§ Aim of the exercise: Lines with the word "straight" are the answer; copy each of them from the data below.

§ Given information:
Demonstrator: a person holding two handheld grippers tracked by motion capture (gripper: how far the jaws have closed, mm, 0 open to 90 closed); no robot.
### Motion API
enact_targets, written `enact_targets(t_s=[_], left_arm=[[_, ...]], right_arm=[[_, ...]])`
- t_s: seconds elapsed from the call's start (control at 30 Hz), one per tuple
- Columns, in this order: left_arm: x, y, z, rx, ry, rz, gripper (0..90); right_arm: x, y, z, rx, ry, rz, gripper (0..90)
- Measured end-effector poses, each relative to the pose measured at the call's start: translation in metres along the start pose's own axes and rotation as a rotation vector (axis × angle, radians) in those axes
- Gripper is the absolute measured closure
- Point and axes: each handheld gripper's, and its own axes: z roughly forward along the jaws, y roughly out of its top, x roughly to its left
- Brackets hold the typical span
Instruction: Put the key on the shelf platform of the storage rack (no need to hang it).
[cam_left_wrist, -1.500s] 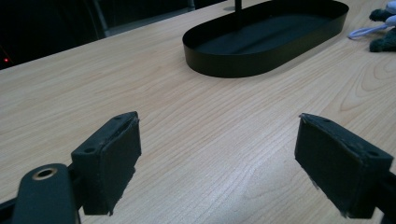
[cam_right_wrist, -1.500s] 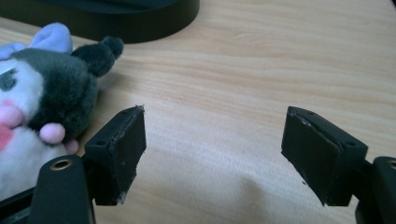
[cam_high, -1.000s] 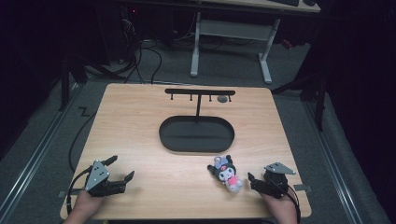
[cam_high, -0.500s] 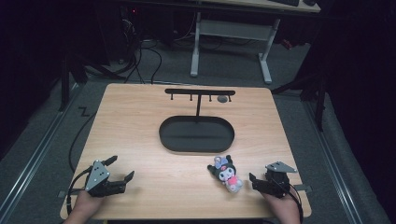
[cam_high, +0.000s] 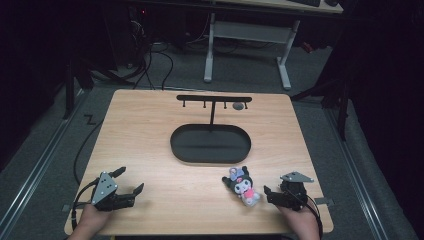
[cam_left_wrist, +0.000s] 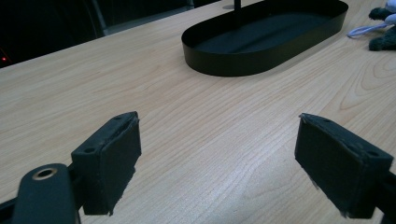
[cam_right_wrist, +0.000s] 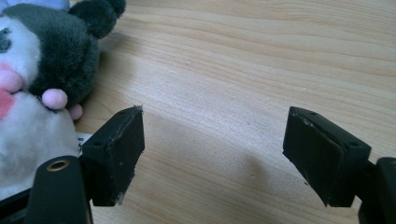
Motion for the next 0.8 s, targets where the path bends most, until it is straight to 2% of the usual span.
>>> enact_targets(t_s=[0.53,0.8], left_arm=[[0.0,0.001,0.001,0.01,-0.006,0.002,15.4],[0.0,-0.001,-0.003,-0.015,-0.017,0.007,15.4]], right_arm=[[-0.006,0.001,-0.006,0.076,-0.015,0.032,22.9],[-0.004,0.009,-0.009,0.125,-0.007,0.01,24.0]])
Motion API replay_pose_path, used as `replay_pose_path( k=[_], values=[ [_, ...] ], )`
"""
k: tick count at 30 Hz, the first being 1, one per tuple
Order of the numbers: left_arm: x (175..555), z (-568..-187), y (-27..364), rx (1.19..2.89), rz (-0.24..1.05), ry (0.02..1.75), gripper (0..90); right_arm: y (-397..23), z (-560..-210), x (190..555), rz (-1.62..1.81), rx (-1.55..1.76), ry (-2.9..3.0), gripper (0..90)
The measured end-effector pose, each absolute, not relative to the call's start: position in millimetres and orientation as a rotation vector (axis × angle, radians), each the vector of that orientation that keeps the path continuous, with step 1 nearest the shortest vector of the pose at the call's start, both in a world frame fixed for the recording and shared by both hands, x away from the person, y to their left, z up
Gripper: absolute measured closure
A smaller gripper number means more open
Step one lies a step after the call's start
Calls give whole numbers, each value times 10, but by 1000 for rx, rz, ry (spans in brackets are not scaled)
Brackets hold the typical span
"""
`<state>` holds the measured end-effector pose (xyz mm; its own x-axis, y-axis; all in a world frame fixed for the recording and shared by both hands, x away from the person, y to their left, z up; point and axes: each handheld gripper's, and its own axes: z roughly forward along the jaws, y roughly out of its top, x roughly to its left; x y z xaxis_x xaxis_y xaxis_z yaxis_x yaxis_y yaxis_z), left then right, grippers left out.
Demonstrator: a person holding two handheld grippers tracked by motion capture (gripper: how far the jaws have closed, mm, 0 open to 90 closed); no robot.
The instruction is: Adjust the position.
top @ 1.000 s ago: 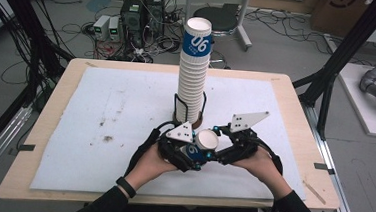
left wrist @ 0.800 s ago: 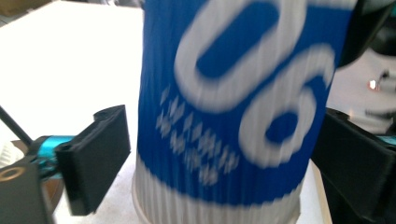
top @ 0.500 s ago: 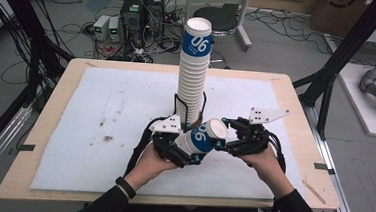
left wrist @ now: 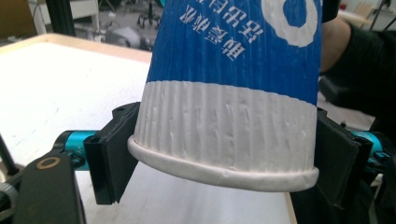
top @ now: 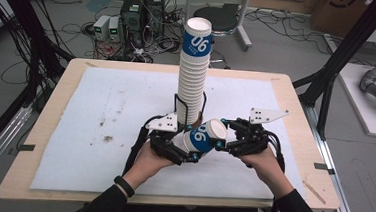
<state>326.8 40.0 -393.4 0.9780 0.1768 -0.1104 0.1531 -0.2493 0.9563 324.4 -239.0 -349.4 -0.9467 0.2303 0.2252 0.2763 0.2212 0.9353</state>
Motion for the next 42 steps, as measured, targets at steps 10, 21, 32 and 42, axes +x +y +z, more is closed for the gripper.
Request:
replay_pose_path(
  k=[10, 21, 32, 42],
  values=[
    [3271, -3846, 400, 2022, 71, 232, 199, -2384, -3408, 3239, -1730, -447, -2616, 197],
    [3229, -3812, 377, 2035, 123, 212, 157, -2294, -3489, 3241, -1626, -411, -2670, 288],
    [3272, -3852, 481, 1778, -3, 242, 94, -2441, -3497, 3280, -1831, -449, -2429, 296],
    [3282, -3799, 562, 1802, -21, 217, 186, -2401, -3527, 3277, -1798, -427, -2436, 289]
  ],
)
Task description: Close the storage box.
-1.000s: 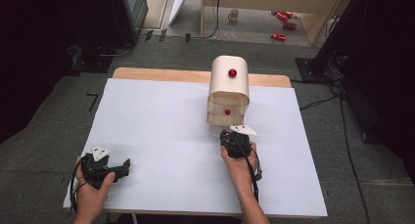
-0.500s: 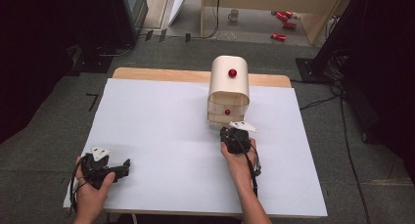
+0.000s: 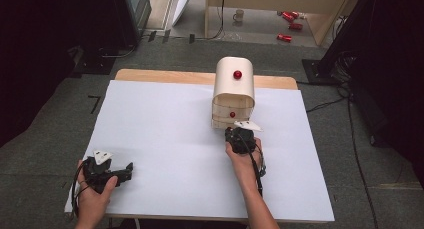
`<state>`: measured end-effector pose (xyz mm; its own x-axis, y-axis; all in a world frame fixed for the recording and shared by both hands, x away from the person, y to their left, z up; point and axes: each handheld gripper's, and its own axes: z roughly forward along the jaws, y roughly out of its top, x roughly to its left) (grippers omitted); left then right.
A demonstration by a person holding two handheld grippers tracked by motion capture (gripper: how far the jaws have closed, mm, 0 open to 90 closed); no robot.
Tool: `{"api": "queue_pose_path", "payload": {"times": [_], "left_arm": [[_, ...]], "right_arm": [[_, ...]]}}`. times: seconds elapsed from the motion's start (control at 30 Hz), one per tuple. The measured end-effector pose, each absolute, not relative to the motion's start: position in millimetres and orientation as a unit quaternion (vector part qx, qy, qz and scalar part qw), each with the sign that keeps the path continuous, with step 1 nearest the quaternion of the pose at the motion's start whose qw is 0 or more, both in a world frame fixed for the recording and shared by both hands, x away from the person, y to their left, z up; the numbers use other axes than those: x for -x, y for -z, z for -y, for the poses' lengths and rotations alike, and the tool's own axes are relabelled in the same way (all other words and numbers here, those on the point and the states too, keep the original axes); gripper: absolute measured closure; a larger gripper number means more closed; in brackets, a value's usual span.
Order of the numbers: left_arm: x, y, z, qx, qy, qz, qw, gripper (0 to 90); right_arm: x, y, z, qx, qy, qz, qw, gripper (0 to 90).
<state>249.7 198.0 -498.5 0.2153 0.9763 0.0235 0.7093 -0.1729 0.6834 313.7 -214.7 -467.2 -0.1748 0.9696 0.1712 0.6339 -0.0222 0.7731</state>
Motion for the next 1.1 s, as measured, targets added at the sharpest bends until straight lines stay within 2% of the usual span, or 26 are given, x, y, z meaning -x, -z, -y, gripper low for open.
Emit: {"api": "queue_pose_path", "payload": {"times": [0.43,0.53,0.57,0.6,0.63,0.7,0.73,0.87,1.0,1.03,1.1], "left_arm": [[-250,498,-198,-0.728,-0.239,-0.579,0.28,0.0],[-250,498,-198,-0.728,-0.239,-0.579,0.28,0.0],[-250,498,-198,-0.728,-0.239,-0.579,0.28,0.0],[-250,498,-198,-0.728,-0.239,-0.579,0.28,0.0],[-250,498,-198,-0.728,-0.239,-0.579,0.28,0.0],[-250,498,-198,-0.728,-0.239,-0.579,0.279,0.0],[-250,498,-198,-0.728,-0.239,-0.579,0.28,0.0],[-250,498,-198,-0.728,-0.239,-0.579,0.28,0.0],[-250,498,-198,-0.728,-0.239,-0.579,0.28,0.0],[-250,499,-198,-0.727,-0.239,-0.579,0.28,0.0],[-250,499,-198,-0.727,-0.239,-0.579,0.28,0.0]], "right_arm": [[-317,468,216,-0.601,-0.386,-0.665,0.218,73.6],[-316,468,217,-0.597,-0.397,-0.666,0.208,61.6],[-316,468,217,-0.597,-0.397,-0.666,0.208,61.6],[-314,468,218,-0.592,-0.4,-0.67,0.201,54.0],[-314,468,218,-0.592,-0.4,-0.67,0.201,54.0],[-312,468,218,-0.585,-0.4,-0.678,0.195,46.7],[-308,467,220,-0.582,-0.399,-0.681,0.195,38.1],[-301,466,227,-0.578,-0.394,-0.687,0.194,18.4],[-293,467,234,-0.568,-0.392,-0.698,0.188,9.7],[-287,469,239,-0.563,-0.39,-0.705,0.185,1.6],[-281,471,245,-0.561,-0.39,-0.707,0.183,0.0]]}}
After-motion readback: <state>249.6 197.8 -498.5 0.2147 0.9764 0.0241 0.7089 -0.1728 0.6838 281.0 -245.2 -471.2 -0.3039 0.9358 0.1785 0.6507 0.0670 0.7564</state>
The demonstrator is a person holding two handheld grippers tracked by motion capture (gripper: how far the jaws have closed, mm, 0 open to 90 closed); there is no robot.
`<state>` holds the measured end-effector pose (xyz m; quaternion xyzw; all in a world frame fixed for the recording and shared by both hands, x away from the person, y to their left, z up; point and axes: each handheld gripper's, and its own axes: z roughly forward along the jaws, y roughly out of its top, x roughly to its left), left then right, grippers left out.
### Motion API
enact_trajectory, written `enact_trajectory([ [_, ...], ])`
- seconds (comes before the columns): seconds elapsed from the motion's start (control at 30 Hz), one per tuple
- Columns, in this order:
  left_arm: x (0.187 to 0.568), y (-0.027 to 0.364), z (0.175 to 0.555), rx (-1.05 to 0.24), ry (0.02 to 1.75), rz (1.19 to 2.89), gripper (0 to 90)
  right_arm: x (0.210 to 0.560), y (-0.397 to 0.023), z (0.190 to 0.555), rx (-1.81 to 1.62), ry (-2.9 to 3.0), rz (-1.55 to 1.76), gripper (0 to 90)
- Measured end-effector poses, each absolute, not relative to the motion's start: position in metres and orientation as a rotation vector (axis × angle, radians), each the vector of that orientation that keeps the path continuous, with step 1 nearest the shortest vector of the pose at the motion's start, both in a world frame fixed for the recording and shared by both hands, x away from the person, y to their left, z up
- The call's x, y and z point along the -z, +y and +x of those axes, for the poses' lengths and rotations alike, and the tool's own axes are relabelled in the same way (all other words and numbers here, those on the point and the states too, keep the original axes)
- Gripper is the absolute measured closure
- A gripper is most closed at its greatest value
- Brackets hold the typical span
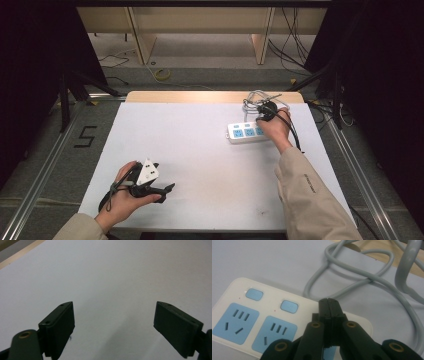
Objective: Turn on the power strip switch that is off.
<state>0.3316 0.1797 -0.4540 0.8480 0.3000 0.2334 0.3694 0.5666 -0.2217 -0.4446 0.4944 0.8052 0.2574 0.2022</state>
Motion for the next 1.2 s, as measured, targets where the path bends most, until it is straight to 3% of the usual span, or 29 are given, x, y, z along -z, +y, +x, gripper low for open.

§ Task response:
Motion for the next 0.8 s, targets where the path bends most, until it is straight to 2% of the usual span.
Motion for the next 1.1 s, as measured, targets added at the sharpest bends until straight lines stay within 2% of the usual span, or 26 are given, x, y, z meaning -x, -z, -y, gripper low for open.
Motion for the next 1.2 s, as measured, targets where the path bends most, until it is straight to 3% of the usual span, or 29 are given, x, y, z along -z, +y, +x, gripper low for open.

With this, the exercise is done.